‘Has he ever attempted anything of the same sort before?’ inquired Keeling.

‘I dunno, sir. He’s a bad un. It ’ud make a marble heffigy sweat to hear him talk in his sleep.’

There was a knock at the cabin door, and Mr. Prance ushered in Mr. Saunders. The little chap looked very small as he entered, holding his large hat in his hand. He was pale, and stared up at us with something of alarm as we rose to his entrance, the skipper giving him the same hide-bound bow that he had greeted me with.

‘Is Mr. Saunders acquainted with the story of this business, Mr. Prance?’ old Keeling inquired.

‘Yes, sir,’ replied the mate. ‘I gave him the substance of it in a few words as we came along.’

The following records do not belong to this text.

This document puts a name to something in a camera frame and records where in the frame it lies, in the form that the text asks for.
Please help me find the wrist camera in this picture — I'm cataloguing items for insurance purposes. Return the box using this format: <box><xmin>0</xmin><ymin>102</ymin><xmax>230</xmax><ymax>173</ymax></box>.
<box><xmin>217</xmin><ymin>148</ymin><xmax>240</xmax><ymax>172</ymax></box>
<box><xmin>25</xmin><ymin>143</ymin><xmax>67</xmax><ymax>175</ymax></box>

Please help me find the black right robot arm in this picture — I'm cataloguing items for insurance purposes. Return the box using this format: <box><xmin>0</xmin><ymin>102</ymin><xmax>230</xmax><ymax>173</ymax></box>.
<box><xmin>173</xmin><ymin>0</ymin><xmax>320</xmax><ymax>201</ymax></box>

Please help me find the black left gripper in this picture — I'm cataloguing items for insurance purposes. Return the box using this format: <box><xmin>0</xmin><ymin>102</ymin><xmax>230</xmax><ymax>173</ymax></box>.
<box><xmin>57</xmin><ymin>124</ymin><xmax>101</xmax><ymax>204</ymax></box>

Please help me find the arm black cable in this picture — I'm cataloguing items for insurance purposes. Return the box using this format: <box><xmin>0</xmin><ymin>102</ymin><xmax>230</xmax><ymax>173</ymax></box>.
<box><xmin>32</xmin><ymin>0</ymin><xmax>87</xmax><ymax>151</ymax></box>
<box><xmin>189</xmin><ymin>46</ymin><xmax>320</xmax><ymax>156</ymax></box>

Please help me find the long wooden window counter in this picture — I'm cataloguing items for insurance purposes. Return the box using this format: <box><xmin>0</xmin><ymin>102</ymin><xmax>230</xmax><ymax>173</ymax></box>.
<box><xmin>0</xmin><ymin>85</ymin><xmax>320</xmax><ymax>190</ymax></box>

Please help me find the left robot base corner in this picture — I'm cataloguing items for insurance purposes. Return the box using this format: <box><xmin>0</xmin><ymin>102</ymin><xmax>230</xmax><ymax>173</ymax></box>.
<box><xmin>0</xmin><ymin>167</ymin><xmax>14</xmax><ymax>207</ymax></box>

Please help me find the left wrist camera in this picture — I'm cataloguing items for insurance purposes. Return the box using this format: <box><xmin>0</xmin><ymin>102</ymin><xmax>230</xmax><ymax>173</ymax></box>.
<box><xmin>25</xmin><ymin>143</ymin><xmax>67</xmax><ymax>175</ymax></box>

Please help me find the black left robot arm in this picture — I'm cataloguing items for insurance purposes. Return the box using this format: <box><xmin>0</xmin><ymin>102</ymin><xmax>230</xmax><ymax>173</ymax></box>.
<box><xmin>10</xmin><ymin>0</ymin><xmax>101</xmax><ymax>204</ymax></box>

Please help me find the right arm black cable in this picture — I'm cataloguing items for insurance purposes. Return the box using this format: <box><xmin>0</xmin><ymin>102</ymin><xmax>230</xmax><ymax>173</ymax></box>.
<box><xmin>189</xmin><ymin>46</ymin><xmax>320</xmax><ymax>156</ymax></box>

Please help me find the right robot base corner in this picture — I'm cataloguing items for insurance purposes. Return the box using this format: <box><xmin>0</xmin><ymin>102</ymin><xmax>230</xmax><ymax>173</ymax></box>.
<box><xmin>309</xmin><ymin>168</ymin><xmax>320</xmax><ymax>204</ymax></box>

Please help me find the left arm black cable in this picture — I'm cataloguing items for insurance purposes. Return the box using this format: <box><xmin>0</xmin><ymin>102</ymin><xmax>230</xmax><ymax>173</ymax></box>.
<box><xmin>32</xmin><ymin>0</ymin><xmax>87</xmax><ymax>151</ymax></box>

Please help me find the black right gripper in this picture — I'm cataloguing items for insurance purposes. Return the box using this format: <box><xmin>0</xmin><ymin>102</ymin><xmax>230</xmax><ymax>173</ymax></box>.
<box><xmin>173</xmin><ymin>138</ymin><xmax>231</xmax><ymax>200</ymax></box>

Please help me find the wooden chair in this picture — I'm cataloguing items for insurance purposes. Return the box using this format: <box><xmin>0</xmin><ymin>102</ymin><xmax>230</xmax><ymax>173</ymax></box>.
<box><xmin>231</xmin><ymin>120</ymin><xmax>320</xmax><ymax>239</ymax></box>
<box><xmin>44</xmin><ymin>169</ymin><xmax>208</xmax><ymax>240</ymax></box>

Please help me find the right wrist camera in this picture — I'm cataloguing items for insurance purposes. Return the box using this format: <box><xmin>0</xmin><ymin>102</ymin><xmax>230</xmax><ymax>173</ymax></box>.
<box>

‘It is extremely startling,’ said the little man, climbing on to the chair into which old Keeling had waved him, and dangling his short legs over the edge as a small boy might.

‘Your knowledge of drugs and medicines, Mr. Saunders, is, I believe, very considerable?’ said the skipper. The little fellow bowed. ‘This,’ said Keeling, holding up the phial, ‘is a drug, the stupefying effects of which, I am informed, are so remarkable that any one who takes it entirely loses animation, and presents such an aspect of death as will deceive the eye of the most expert medical practitioner. Is such a thing conceivable, Mr. Saunders?’

The little man reflected very earnestly for some moments, with his eyes fixed upon Keeling. He then asked Mr. Prance to hand him the phial, which he uncorked, and smelt and tasted.

‘I cannot be positive,’ he exclaimed, with a slow, wise shake of his large head; ‘but I strongly suspect this to be what is known as morion, the death-wine of Pliny and Dioscorides. Mr. Dugdale, observe the strange, peculiar faint smell—what does it suggest?’

I put the bottle to my nose and sniffed. ‘Opium will it be, Mr. Saunders?’